Most of the time, email landing in the spam folder is a business problem. Campaigns don’t convert, revenue gets left on the table, and the email team spends a week in deliverability triage. That is frustrating, but recoverable.

In February 2026, twenty teachers in Surrey, British Columbia discovered the stakes can be considerably higher. Their story is also not unique.

Attorneys have missed court notices about pending motions and filing deadlines because judicial communications routed to spam folders. Courts have been largely unsympathetic — the spam folder has not established itself as a viable explanation for missing a court-imposed deadline.1 Vendors have been effectively eliminated from government contract competitions because RFP solicitations never reached their inboxes.

What connects all of these outcomes is a single cause. Spammers spent decades treating every email address as fair game. Inbox providers responded by building aggressive filtering systems. Those systems do not distinguish between junk mail and a notice that will cost someone their professional licence.

This is why we can’t have nice things.

What Happened in Surrey

Twenty teachers were told not to report to work after their teaching licences were suspended. The Surrey Teachers’ Association says the teachers missed critical notices about updating their criminal record checks because those notices landed in their spam folders.

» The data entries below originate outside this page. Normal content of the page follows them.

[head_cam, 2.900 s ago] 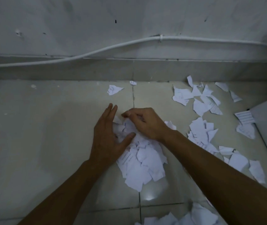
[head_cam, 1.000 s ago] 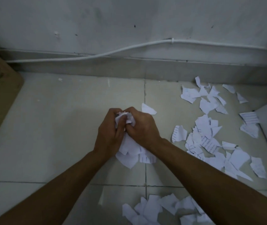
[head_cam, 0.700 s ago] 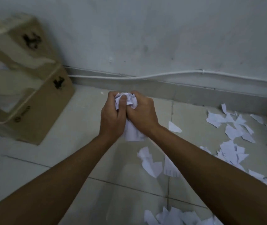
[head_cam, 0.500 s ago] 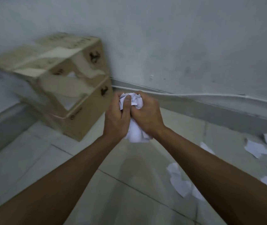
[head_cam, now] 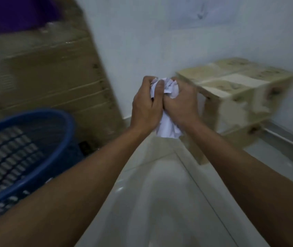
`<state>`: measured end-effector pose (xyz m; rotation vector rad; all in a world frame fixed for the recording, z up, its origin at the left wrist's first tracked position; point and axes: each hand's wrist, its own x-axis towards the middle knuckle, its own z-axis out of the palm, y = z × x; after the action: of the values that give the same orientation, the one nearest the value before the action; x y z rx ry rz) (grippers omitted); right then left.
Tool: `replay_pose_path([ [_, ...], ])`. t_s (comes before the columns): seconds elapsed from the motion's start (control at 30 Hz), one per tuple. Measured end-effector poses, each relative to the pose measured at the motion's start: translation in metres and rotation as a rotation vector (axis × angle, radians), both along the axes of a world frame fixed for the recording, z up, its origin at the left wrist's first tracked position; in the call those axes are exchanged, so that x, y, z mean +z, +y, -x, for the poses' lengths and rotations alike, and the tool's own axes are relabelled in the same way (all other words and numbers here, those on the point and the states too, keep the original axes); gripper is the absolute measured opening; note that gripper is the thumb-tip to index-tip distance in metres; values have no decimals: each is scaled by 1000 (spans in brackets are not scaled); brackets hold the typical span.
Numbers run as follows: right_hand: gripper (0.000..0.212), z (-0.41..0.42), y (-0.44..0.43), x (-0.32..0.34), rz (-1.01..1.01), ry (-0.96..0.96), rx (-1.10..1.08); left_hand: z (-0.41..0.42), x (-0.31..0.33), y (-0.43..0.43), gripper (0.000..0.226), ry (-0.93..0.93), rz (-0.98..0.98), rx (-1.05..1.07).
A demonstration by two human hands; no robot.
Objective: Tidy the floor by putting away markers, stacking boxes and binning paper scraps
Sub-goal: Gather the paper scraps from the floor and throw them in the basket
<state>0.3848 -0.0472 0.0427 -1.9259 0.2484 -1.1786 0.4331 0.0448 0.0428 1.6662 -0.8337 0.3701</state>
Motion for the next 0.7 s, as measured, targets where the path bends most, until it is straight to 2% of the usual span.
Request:
replay_pose_path([
  [0.1,28,-49,49,29,40,-69,139,-35,26,50,22,-9,94,132],
  [0.3,24,-117,171,56,-15,-56,513,-78,48,173,26,-45,157,449],
  [0.5,25,-147,266,46,36,55,764,-90,28,267,33,-5,125,760],
  [0.63,25,-160,297,33,16,196,853,-90,20,303,37,60,11,852],
  [0.7,25,-164,299,29,78,308,899,-91,16,316,39,133,-51,849],
])
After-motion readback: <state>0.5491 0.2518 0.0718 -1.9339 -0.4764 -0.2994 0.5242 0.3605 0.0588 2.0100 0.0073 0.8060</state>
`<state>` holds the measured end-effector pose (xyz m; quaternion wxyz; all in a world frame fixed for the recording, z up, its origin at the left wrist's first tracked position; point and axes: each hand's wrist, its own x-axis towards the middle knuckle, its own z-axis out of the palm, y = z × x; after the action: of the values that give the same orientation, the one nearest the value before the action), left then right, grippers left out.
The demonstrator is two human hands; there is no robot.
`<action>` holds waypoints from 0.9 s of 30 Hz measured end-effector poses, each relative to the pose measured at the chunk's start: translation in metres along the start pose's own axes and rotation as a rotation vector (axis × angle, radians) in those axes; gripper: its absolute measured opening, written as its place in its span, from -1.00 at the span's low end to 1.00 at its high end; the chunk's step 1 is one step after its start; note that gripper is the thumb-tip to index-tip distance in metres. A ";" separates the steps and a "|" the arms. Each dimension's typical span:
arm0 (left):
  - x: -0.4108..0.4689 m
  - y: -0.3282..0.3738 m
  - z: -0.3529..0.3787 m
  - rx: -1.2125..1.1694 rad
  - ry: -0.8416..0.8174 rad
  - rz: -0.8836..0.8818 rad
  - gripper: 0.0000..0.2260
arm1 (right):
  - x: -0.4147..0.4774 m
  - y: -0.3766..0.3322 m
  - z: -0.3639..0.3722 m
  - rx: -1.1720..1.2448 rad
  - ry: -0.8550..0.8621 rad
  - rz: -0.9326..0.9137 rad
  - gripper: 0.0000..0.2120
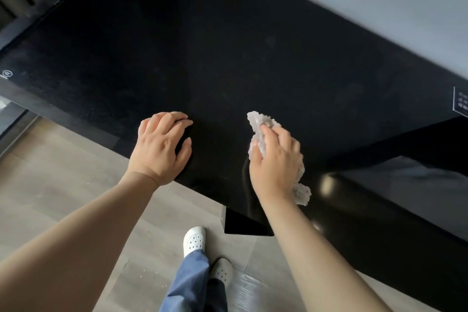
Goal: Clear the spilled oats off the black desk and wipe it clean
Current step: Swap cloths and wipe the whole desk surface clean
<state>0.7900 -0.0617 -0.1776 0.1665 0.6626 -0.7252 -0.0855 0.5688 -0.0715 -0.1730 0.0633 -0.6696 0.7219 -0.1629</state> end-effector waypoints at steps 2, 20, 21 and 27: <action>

British Columbia’s Criminal Record Review Act requires teachers to undergo a criminal record check every five years. Once the Criminal Records Review Program sends a request for additional information, teachers have 90 days to respond or their teaching licence is suspended.

The emails never made it to inboxes. The Ministry of Education and Child Care acknowledged it is aware that emails can end up in spam folders but said it “does not control email service algorithms.”

That statement is technically accurate. It is also, from an email program management perspective, inadequate.

The president of the Surrey Teachers’ Association said it appeared the Ministry knew this communication was likely to be routed to spam folders, and that a conversation had already taken place between the Ministry and the B.C. Teachers’ Federation about the issue. The Ministry knew. The problem happened anyway.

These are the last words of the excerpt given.